29.11.2002
Bei der Kreisumlage auf die Bremese treten
FDP/FWS-Kreistagsfraktion fordert, Erhöhung so niedrig wie möglich zu halten - Viele Kommunen in Schieflage

Amberg-Sulzbach. (rei) Im Vorfeld der Beratungen für den Landkreishaushalt trafen sich die Mitlgieder der FDP/FWS-Kreistagsfraktion im TV-Sportparkrestaurant in Sulzbach-Rosenberg. Fraktiosvorsitzender Hans-Jürgen Reitzenstein forderte, dass trotz vieler negativer Auswirkungen auf den Kreishaushalt versucht werden solle, die Erhöhung der Kreisumlage so niedrig wie möglich zu halten. Er dachte dabei vor allem an jene Gemeinden, um deren Haushaltslage es auch nicht gut steht.

Massiver Rückgang
Bei der Beurteilung der Kommunalfinanzen sagte Fraktionsvorsitzender Hans-Jürgen Reitzenstein, dass der massive Rückgang der Einnahmen bei der Körperschafts- und der Gewerbesteuer dramatische Auswirkungen auf den Haushalt der Landkreises und damit auch auf alle Gemeinden und Städte des Landkreises für das Haushaltsjahr 2003 habe.

Entscheidend für diese Entwicklung sei die verfehlte Finanzpolitik der Bundesregierung, die die Kommunen in die "Schieflage" ihrer Finanzen gebracht hat. "Immer mehr Aufgaben werden vom Bund und vom Freistaat Bayern auf die Kommunen übertragen, ohne den entsprechenden Finanzausgleich" so Reitzenstein.

Jüngstes Beispiel sei die so genannte "Grundsicherung". Hier treffe es Amberg-Sulzbach durch die Übertragung von Sozialleistungen im Haushaltsjahr 2003 mit etwa 400 000 Euro besonders hart. Der Betrag wird laut Reitzenstein von den Gemeinden über die Kreisumlage somit voll getragen werden müssen.

Schläge negativ zu Buche
Auch die Erhöhung der Bezirksumlage um mindestens 0,7 Prozentpunkte, die der mehrheitlich mit CSU-Bezirksräten bestzte Bezirkstag beschließen wird, schlage für den Landkreis negativ zu Buche. "Die Gesund-

heitspolitik der Bundesregierung macht es auch für das Kreiskrankenhaus St. Anna in Sulzbach-Rosenberg immer schwieriger, kostendeckend zu arbeiten. So wird im nächsten Jahr ein Fehlbetrag von etwa einer Million Euro erwartet, die der Landkreis zusätzlich aufbringen muss. Einen Unsicherheitsfaktor würden auch die Gastschulbeiträge darstellen, die voraussichtlich auch ansteigen werden.

Blick zu den Gemeinden
Trotz all dieser negativen Auswirkungen auf den Kreishaushalt soll nach Meinung der FDP/FWS-Kreistagsfraktion versucht werden, die Erhöhung der Kreisumlage, die bei dieser Haushaltslage nicht zu umgehen sein wird, so niedrig wie möglich zu halten. Damit soll es gelingen, jene Gemeinden, um deren Haushalte es auch nicht gut steht, nicht übermäßig zu belasten.
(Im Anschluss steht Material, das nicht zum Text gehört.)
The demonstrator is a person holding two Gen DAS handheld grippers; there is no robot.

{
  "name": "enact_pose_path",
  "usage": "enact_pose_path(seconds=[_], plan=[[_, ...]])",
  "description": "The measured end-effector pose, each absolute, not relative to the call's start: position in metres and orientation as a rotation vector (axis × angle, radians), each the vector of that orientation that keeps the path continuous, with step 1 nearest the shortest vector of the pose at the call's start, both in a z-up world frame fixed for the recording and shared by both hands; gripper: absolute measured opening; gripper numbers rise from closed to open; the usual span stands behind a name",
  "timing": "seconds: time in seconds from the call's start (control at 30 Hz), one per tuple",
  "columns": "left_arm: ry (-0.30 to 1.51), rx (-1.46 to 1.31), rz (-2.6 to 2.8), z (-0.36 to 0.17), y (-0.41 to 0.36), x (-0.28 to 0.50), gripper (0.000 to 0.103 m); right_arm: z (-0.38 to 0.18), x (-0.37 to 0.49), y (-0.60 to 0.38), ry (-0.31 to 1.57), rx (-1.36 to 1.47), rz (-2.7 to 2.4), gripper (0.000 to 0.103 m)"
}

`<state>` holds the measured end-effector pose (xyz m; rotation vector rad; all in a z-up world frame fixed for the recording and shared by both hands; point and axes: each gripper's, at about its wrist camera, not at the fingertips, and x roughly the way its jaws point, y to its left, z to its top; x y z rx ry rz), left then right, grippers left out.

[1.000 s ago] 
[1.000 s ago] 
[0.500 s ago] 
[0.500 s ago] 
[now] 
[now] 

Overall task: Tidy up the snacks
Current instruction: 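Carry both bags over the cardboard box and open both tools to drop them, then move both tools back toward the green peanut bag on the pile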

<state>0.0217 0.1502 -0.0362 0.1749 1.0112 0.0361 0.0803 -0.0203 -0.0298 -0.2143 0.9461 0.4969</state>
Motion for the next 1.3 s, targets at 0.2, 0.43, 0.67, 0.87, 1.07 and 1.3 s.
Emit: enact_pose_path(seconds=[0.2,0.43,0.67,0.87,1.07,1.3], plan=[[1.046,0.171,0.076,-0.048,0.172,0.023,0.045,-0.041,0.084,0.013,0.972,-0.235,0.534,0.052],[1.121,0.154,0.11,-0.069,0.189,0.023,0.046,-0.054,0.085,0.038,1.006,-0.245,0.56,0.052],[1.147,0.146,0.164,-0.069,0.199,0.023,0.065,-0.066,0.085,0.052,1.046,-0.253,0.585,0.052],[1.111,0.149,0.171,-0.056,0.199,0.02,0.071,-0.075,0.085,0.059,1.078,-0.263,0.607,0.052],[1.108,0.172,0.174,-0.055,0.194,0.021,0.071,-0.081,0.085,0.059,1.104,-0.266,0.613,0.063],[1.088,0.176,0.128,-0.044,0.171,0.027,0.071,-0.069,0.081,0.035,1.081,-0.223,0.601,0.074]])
Kreisrat und 1. Bürgermeister Hans Pickel aus Illschwang berichtete, dass

der Antrag der FDP/FWS-Fraktion, die Agrarfolien im Zuge der Sperrmüllabfuhr zu entsorgen, im Umwelt- und Energieausschuss behandelt wurde. Für die FDP/FWS geht es bei diesem Antrag darum, die landwirtschaftlichen Betriebe nicht zu benachteiligen.

Pickel berichtete, dass im Nachbarlandkreis Nürnberger-Land die Agrarfolien an verschiedenen Sammelplätzen von den Landwirten zusammengefahren und dort abgeholt würden. "Dies wäre durchaus eine mögliche Lösung für unseren Landkreis," sagte der Kreisrat.

Kreisrat und erster Bürgermeister Werner Renner aus Edelsfeld sprach das Thema "Interkommunale Zusammenarbeit" an. Hierbei geht es den 16 zusammengeschlossenen Städten und Gemeinden vor allem darum, raumordnerische Entwicklungskonzepte zu erarbeiten. Wichtig in diesem Zusammenhang sei auch die Ausweisung gemeinsamer Gewerbegebiete und die Erarbeitung örtlicher Potenziale.